CS: Deciphering subsampled data: adaptive compressive sampling as a principle of brain communication



[Update: From NASAWatch, Launch has been scrubbed for a Wednesday launch. Electrical issues need to be addressed so launch is now set for Thursday at 3:29 PM EDT. However with a 70% chance of violating the constraints for launch due to weather, it would appear Friday is the more likely day for launch.]

Today's paper is about an important problem (* see below for a definition of an important problem) . Not only it is not about reconstruction, it's not even about the measurement matrix as it is supposed to be unknown. I cannot wait to see how phase transition in the context of ACS (the following paper) could be a good model for the understanding of neurological diseases, but more importantly how this model could be used as a quantitative tool for correlation with other observed data (such as fMRI,...) Without further due here it is: Deciphering subsampled data: adaptive compressive sampling as a principle of brain communication by Guy Isely, Christopher J. Hillar, Friedrich T. Sommer. The abstract reads:
A new algorithm is proposed for a) unsupervised learning of sparse representations from subsampled measurements and b) estimating the parameters required for linearly reconstructing signals from the sparse codes. We verify that the new algorithm performs efficient data compression on par with the recent method of compressive sampling. Further, we demonstrate that the algorithm performs robustly when stacked in several stages or when applied in undercomplete or overcomplete situations. The new algorithm can explain how neural populations in the brain that receive subsampled input through fiber bottlenecks are able to form coherent response properties.

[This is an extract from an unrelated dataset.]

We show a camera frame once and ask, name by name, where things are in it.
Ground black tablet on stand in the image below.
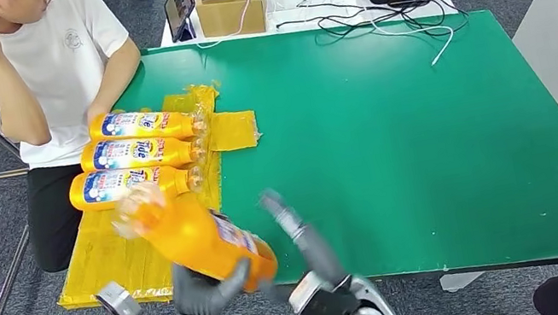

* I take the definition of an important problem from a talk by Richard Hamming which you may have seen at the end of my page:
....Let me warn you, `important problem' must be phrased carefully. The three outstanding problems in physics, in a certain sense, were never worked on while I was at Bell Labs. By important I mean guaranteed a Nobel Prize and any sum of money you want to mention. We didn't work on (1) time travel, (2) teleportation, and (3) antigravity. They are not important problems because we do not have an attack. It's not the consequence that makes a problem important, it is that you have a reasonable attack. That is what makes a problem important. When I say that most scientists don't work on important problems, I mean it in that sense. The average scientist, so far as I can make out, spends almost all his time working on problems which he believes will not be important and he also doesn't believe that they will lead to important problems.

The video above shows the launchpad of the Last Space Shuttle (STS-133), it is set to take off at 3:52 PM EST today.